PROBLEM REQUIREMENTS: Word for word, copy the lines from the one with "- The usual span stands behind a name" to the last line of the data below, counting both, and keep every picture out.

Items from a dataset
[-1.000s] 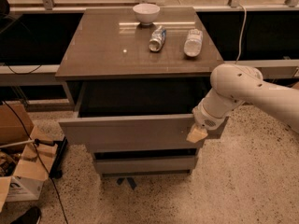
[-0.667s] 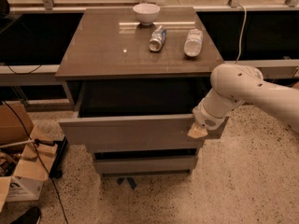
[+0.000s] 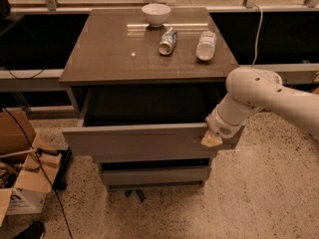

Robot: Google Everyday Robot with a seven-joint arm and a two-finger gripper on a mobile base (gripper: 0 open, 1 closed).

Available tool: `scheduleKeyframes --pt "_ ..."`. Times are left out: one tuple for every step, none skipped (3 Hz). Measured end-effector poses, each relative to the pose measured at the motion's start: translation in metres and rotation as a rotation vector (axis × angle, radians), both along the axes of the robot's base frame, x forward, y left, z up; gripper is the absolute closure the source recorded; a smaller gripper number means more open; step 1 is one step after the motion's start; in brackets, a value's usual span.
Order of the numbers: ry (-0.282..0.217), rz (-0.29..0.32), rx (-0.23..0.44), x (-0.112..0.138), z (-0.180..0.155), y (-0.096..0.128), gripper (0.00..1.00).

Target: Open top drawer

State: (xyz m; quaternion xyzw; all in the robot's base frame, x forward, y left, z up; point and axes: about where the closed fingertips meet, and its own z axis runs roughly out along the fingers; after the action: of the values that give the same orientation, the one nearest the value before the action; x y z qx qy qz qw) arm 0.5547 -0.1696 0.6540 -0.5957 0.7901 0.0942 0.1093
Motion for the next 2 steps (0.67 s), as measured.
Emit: scheduleKeyframes --pt "0.000 0.000 0.000 0.0000 0.0024 0.0000 0.74" --pt "0.000 0.000 0.000 0.0000 0.0024 0.0000 0.50"
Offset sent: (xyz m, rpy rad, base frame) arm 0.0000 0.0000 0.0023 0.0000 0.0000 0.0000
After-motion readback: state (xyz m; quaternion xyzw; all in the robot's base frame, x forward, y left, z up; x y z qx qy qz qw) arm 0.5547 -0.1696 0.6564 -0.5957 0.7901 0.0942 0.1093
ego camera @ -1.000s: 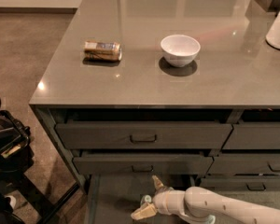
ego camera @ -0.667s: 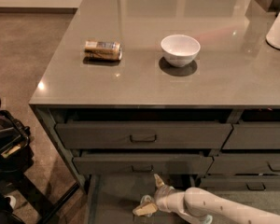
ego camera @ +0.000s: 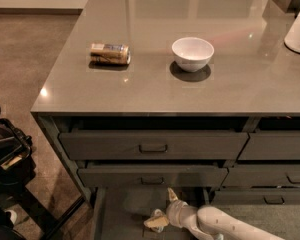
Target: Pick blue plastic bottle from bottom drawer and place on counter
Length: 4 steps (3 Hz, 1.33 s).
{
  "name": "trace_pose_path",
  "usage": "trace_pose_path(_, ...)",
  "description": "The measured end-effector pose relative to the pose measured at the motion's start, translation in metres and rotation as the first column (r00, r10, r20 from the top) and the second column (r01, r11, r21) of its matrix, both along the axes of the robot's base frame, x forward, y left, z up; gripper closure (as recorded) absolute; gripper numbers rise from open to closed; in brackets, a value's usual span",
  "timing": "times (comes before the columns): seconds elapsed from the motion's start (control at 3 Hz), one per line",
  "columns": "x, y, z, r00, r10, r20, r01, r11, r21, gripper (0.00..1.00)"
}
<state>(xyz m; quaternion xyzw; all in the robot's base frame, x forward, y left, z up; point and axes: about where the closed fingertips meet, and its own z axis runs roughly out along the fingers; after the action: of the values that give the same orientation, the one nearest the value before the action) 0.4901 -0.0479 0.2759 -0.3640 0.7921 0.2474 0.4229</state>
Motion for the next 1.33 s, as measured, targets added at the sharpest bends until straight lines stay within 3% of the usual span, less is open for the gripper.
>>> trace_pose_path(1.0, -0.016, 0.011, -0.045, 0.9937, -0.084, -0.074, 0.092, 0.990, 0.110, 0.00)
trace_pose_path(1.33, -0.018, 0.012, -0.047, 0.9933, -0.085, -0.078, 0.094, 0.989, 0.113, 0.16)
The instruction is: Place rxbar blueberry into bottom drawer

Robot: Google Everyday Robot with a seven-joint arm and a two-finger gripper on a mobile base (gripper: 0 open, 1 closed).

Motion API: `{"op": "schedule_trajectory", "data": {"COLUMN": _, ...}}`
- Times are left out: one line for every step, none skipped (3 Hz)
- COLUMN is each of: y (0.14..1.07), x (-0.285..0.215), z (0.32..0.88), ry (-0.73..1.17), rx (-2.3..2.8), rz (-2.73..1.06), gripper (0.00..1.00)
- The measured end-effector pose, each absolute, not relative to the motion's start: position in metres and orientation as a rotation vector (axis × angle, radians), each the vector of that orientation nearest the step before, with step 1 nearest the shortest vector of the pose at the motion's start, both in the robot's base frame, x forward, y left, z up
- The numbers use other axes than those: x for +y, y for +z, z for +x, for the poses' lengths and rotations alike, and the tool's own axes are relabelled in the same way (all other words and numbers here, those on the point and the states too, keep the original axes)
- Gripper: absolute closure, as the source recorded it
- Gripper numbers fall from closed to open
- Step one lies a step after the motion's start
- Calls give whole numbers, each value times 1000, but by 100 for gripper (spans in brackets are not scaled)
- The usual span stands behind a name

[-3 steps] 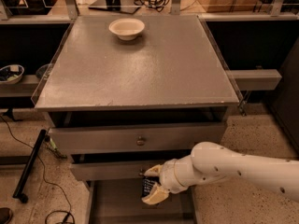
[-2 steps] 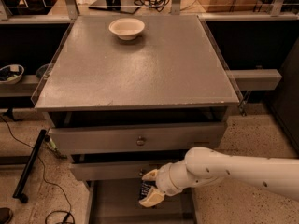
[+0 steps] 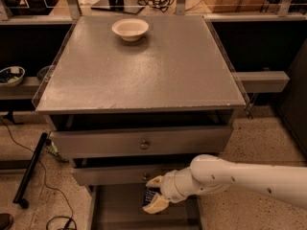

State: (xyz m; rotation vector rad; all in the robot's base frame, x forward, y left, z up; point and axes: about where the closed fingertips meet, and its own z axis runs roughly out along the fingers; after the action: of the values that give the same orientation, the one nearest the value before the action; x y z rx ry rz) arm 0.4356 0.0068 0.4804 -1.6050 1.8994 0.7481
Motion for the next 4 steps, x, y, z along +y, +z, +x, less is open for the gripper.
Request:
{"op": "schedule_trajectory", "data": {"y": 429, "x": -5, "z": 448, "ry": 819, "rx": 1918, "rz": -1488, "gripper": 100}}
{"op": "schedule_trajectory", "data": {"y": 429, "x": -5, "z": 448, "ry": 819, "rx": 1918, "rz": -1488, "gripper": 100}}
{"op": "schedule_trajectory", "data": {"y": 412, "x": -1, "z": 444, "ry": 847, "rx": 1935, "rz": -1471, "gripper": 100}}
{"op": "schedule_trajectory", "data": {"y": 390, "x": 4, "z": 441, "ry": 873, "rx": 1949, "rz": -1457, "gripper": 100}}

SOLUTION:
- The usual span stands behind a name

[-3 steps] 
[-2 steps] 
[+0 steps] 

State: (xyz m; rotation vector rad; all in the robot's base frame, x forward, y left, z up; point and axes: about where the closed fingertips meet, and its own z axis runs roughly out along the fingers; after the action: of the values that give the same orientation, the one nearest the value before the action; x y z rx ry rz) arm 0.4356 0.0068 0.4804 -1.6050 1.8994 0.7481
Motion for the next 4 steps, x, y, z along +y, +z, +x, less is open for the gripper.
Request:
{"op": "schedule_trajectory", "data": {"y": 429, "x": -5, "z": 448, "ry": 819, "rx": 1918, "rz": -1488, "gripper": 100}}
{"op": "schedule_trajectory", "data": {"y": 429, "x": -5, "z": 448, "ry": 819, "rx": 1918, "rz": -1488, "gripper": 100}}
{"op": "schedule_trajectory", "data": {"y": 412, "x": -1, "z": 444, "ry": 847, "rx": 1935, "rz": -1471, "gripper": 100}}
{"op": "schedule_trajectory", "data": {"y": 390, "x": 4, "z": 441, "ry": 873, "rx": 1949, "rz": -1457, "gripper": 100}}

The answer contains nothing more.